Wherever the word "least" appears in a line of the data, that line should be copied.

:: Data shown

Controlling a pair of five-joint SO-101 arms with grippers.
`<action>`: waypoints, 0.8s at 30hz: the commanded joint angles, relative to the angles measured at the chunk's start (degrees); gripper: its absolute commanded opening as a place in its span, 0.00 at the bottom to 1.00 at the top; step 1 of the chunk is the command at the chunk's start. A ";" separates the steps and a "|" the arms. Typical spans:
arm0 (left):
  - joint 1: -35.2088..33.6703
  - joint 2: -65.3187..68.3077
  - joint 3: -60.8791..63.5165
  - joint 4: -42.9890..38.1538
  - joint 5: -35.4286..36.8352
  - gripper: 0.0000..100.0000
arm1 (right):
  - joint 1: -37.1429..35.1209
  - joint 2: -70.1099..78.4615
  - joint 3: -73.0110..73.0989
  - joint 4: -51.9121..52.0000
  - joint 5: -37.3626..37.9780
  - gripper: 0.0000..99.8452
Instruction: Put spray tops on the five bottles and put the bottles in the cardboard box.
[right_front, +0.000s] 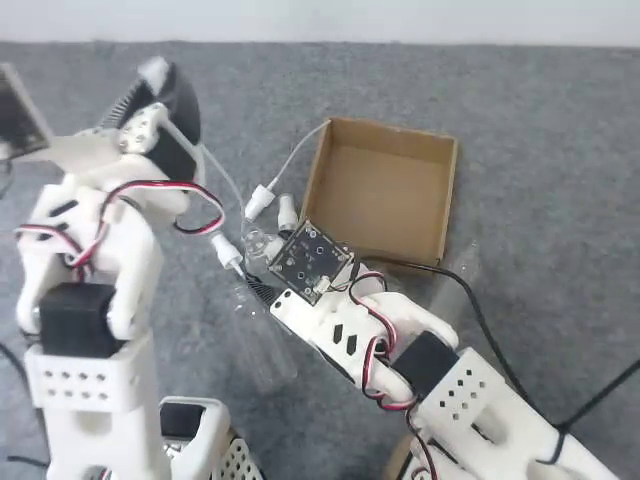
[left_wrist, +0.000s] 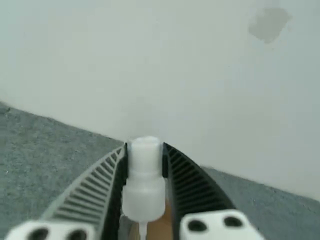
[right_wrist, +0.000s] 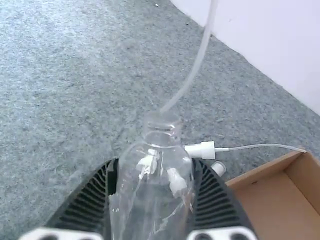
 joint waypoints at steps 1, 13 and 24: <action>2.81 -1.32 -0.31 2.90 0.62 0.01 | -0.22 -1.36 -0.44 -1.27 -0.79 0.01; 5.80 -1.32 -0.40 5.98 -0.70 0.01 | 1.80 -1.36 -0.53 -1.27 -0.88 0.01; 5.80 -1.32 -9.27 4.66 -2.29 0.01 | 1.89 -1.27 -0.44 -1.27 -0.88 0.01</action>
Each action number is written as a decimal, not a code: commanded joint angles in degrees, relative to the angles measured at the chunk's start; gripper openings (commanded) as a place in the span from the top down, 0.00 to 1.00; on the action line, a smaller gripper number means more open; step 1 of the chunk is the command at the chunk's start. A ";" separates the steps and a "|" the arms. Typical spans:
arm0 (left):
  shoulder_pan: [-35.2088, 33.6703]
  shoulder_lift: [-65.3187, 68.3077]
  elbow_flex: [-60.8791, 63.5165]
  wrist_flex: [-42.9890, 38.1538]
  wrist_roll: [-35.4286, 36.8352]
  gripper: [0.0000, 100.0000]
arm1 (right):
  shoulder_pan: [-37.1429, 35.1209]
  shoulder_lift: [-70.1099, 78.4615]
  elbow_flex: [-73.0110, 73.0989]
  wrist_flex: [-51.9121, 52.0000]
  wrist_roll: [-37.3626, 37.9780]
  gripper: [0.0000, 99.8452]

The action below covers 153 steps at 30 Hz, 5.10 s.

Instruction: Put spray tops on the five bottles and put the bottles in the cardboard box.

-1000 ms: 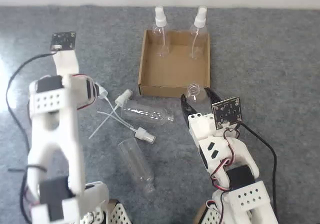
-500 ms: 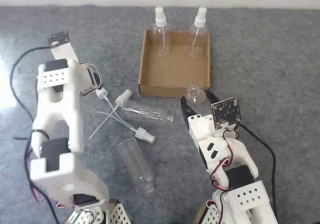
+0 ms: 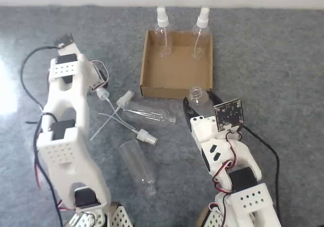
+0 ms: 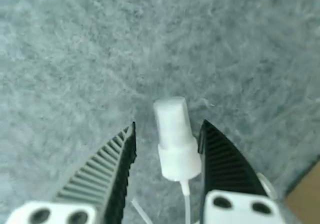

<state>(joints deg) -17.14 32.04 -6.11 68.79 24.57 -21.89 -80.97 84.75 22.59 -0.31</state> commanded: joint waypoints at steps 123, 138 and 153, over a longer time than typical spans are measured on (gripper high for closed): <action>-11.34 -2.55 -9.71 30.59 -72.44 0.79 | 0.22 -1.80 -0.79 -1.54 -0.09 0.99; -11.43 6.95 -5.76 18.99 -72.18 0.84 | 0.22 -1.80 -0.79 -1.54 -0.09 0.99; -10.37 6.95 -7.96 24.26 -72.18 0.99 | 0.22 -1.71 -0.79 -1.54 -0.09 0.99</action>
<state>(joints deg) -27.60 38.99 -11.82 90.68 -47.08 -21.89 -80.97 84.75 22.59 -0.31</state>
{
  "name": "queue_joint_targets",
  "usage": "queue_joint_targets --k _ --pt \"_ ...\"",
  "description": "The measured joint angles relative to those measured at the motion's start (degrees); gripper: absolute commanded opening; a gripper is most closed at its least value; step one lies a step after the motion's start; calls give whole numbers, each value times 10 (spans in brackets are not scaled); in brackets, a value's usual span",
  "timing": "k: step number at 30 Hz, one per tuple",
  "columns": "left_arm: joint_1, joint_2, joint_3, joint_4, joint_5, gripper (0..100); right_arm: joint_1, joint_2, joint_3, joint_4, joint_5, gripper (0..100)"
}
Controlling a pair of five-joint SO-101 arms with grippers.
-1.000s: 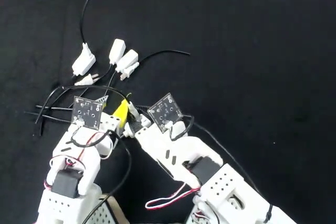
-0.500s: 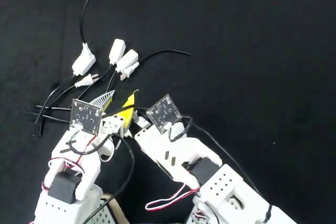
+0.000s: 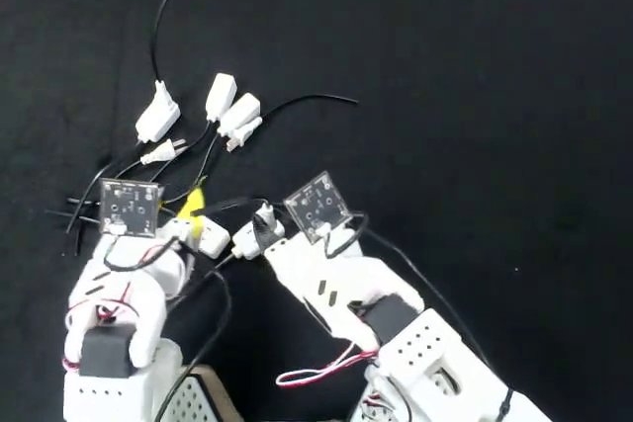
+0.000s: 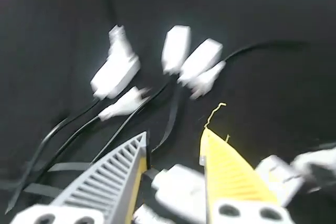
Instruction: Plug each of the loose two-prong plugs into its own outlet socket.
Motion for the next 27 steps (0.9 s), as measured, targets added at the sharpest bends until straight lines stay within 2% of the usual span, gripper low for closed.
queue_joint_targets --k 5,11,16,22,27 --pt "-92 0 0 60 -37 170 2 0 59 -77 10 11" --pt "-154 0 43 63 -54 170 11 0 65 -98 14 11" --pt "-158 0 83 63 -95 170 25 19 66 -123 13 11" --pt "-158 0 93 63 -100 170 49 144 12 -127 -20 11" --pt "-162 0 116 33 -101 170 49 229 3 -213 -23 11"
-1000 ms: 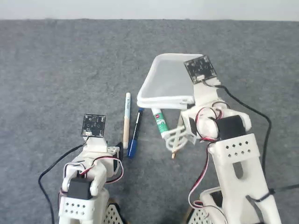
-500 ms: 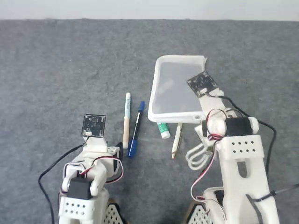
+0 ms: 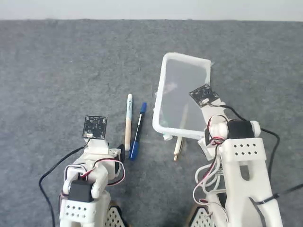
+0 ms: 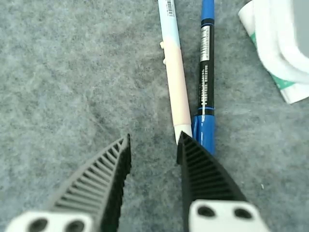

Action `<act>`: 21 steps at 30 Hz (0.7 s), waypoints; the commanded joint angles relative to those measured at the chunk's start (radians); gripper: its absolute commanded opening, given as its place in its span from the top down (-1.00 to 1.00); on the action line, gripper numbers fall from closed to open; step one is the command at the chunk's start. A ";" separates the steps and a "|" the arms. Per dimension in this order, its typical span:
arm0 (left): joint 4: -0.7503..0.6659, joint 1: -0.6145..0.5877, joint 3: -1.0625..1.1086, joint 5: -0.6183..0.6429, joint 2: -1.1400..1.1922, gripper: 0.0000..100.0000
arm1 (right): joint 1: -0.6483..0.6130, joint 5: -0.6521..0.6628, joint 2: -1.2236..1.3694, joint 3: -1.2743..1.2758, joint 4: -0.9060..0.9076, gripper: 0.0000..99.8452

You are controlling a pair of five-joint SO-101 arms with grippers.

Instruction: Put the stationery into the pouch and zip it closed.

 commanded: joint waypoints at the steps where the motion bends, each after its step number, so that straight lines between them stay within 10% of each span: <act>1: 0.002 -0.005 -0.007 0.009 -0.026 0.70 | 0.005 -0.071 -0.042 -0.003 -0.022 0.51; 21: 0.002 -0.005 -0.007 0.009 -0.026 0.70 | -0.051 -0.048 -0.041 0.298 -0.351 0.52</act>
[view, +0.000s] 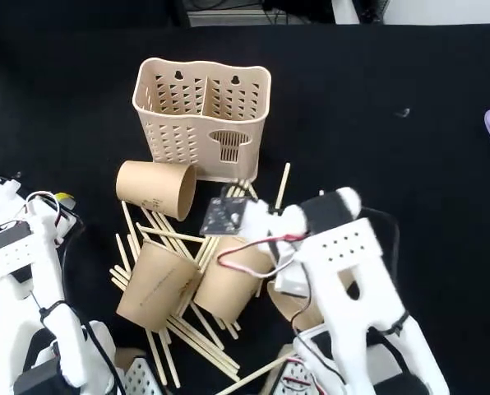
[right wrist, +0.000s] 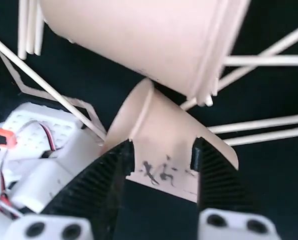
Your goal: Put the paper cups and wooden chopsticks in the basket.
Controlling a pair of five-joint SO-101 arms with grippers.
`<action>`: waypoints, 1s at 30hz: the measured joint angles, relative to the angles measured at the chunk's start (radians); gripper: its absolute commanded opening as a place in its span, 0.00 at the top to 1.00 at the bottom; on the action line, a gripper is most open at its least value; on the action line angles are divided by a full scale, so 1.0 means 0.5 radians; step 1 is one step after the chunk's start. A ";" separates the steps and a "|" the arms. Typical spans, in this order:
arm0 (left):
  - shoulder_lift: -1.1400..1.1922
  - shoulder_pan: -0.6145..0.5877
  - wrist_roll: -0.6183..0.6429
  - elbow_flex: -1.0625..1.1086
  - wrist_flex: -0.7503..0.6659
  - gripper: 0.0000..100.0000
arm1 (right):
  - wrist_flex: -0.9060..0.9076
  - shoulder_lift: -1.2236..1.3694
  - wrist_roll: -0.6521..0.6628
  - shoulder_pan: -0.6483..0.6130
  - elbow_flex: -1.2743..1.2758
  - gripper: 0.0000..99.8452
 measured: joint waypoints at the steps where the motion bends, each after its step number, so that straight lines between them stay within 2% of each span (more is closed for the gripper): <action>1: 0.000 0.000 0.000 0.000 0.000 0.74 | 0.000 0.000 -0.055 -0.064 0.000 0.71; 3: 0.000 0.000 0.000 0.000 0.000 0.74 | 0.000 0.000 -0.166 -0.196 0.000 0.68; 6: 0.000 0.000 0.000 0.000 0.000 0.74 | 0.000 0.000 -0.236 -0.371 0.000 0.71; 11: 0.000 0.000 0.000 0.000 0.000 0.74 | 0.000 0.000 -0.157 -0.405 0.000 0.74; 21: 0.000 0.000 0.000 0.000 0.000 0.74 | 0.000 0.000 0.190 0.114 0.000 0.75; 26: 0.000 0.000 0.000 0.000 0.000 0.74 | 0.000 0.000 0.203 0.120 0.000 0.75; 30: 0.000 0.000 0.000 0.000 0.000 0.74 | 0.000 0.000 0.135 -0.061 0.068 0.75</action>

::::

### Response to this task
  "description": "The measured joint angles relative to those measured at the motion's start (degrees); gripper: absolute commanded opening; a gripper is most closed at its least value; step one lies a step after the motion's start; calls give whole numbers, each value times 10 (spans in brackets are not scaled); in brackets, a value's usual span",
`<action>`: waypoints, 1s at 30hz: the measured joint angles, relative to the angles measured at the chunk's start (radians); gripper: its absolute commanded opening as a place in its span, 0.00 at the top to 1.00 at the bottom; on the action line, a gripper is most open at its least value; on the action line angles are divided by a full scale, so 1.0 means 0.5 radians; step 1 is one step after the chunk's start. A ";" separates the steps and a "|" the arms. Typical spans, in this order:

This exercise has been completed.